> YOUR GOAL
Give again, word for word, each line of the data from the first through the one containing "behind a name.". Pictures stay out.
(DATA BELOW begins)
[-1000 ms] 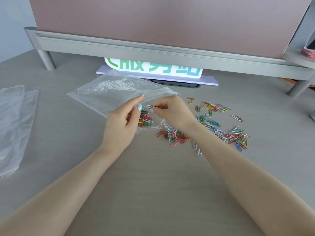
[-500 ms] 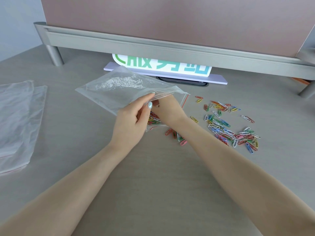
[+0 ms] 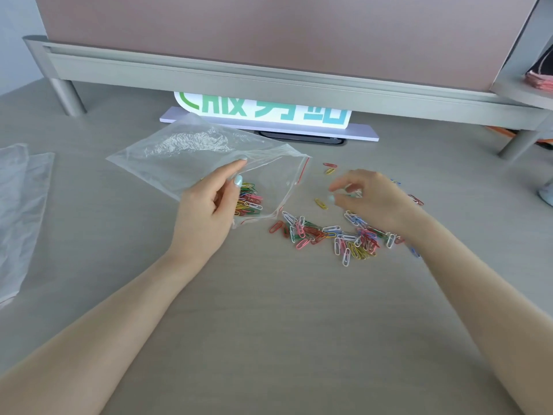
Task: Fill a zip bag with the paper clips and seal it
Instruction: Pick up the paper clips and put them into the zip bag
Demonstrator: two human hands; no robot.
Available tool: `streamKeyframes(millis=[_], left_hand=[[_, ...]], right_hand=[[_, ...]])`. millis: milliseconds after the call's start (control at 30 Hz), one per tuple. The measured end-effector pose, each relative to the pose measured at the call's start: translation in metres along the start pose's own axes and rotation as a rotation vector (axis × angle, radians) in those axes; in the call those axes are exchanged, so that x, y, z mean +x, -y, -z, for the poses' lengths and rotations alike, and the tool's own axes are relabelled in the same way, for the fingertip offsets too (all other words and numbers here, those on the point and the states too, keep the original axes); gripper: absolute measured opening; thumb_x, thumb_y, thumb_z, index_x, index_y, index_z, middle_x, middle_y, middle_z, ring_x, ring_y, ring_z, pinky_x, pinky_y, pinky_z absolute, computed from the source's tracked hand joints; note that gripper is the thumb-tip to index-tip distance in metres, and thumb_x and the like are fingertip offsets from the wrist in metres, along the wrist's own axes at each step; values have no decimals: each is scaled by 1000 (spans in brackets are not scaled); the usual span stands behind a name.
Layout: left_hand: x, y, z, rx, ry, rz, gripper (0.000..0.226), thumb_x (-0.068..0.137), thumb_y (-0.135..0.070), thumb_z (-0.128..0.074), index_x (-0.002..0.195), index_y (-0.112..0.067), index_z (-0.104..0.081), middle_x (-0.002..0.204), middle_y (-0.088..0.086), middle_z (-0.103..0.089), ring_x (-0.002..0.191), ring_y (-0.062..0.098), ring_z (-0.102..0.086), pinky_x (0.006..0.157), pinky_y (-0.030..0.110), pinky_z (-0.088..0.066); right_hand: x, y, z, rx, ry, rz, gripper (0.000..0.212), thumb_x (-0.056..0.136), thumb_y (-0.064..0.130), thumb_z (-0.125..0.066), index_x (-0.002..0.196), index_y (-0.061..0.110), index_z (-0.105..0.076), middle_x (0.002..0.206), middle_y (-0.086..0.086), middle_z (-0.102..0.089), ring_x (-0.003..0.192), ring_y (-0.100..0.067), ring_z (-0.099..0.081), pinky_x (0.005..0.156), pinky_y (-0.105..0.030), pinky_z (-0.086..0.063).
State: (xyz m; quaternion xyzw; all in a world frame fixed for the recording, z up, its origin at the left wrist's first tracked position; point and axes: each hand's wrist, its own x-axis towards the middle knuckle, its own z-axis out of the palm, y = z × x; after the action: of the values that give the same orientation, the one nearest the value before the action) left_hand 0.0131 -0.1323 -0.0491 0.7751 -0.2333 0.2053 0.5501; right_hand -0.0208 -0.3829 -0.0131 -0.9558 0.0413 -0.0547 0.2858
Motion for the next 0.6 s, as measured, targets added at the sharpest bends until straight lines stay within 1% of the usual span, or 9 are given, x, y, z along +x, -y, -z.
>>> streamKeyframes(millis=[67,100,167,200,233,333,433,533,600], left_hand=[[0,0,0,-4,2,6,32,92,-16,-45,121,-24,-58,60,-21,-52,51,4,-39,56,13,-35],[-1,0,0,-5,3,6,32,92,-15,-45,120,-25,-57,60,-22,-52,51,5,-39,55,15,-35],[-1,-1,0,-10,5,14,31,93,-18,-45,119,-31,-56,59,-16,-51,49,10,-38,55,21,-37],[-1,-1,1,-11,4,20,31,93,-19,-44,119,-33,-56,58,-12,-50,49,14,-39,55,24,-37],[-1,0,1,-8,3,21,31,93,-19,-44,118,-34,-56,58,-11,-50,49,14,-38,54,24,-36],[-2,1,1,-1,-1,21,31,94,-17,-45,119,-30,-57,57,-14,-49,49,8,-35,53,19,-34],[-3,0,0,4,1,23,31,94,-18,-45,119,-29,-58,58,-10,-47,49,8,-35,52,18,-33],[-3,0,1,9,3,17,31,94,-16,-45,118,-32,-57,57,-10,-49,47,5,-38,51,15,-33],[-3,-2,1,15,4,17,30,95,-15,-46,118,-30,-58,57,0,-48,47,5,-39,51,16,-35]], right_hand=[[-7,-17,12,-66,85,-65,35,82,38,-62,116,25,-60,117,7,-53,113,-14,-49,90,-27,-36],[-10,-23,16,-117,139,-88,46,82,44,-61,124,27,-55,127,4,-48,121,-16,-44,95,-30,-34],[-14,-30,21,-243,236,-128,63,80,56,-56,136,31,-41,143,1,-35,134,-22,-30,106,-38,-27],[-15,-32,22,-286,266,-145,67,79,60,-53,138,32,-36,146,0,-29,136,-25,-24,109,-42,-24],[-15,-33,23,-302,278,-157,69,78,63,-52,139,34,-34,146,1,-27,137,-26,-22,109,-43,-23],[-17,-31,25,-306,298,-156,71,76,65,-53,137,35,-34,146,2,-24,136,-27,-19,107,-42,-23],[-19,-29,28,-355,357,-151,81,74,67,-53,142,35,-25,150,5,-18,138,-26,-16,108,-42,-23],[-20,-28,31,-380,388,-106,81,76,61,-57,144,31,-25,149,4,-20,135,-25,-24,102,-37,-30],[-20,-29,32,-357,378,-92,77,77,56,-60,142,29,-29,145,2,-26,126,-23,-36,98,-35,-36]])
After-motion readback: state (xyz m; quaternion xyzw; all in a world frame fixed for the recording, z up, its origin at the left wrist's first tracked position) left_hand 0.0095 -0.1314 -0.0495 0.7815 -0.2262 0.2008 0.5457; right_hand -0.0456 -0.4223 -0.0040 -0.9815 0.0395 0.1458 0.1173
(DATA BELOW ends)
> RESULT FOR THIS EXERCISE
[-1000 ms] 
[-500 ms] 
[+0 ms] 
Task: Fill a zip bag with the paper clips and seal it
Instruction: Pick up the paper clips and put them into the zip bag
Demonstrator: two human hands; no robot.
Available tool: `streamKeyframes(millis=[_], left_hand=[[_, ...]], right_hand=[[_, ...]])`. millis: milliseconds after the call's start (control at 30 Hz), one per tuple. The measured end-effector pose, each relative to the pose measured at the call's start: translation in metres along the start pose's own axes and rotation as a rotation vector (axis × angle, radians) in those axes; in the call those axes are exchanged, so that x, y, z mean +x, -y, -z, for the poses' lengths and rotations alike, and the tool's own axes are relabelled in the same way, for the fingertip offsets too (all other words and numbers here, those on the point and the states too, keep the original axes); gripper: absolute measured opening; thumb_x, thumb_y, thumb_z, index_x, index_y, index_z, middle_x, middle_y, middle_z, ring_x, ring_y, ring_z, pinky_x, pinky_y, pinky_z absolute, computed from the source's tracked hand joints; note that gripper is the thumb-tip to index-tip distance in metres, and thumb_x and the like are fingertip offsets from the wrist in metres, along the wrist's own axes at each step; values have no decimals: each is scaled by 1000 (spans in brackets are not scaled); the usual span stands behind a name.

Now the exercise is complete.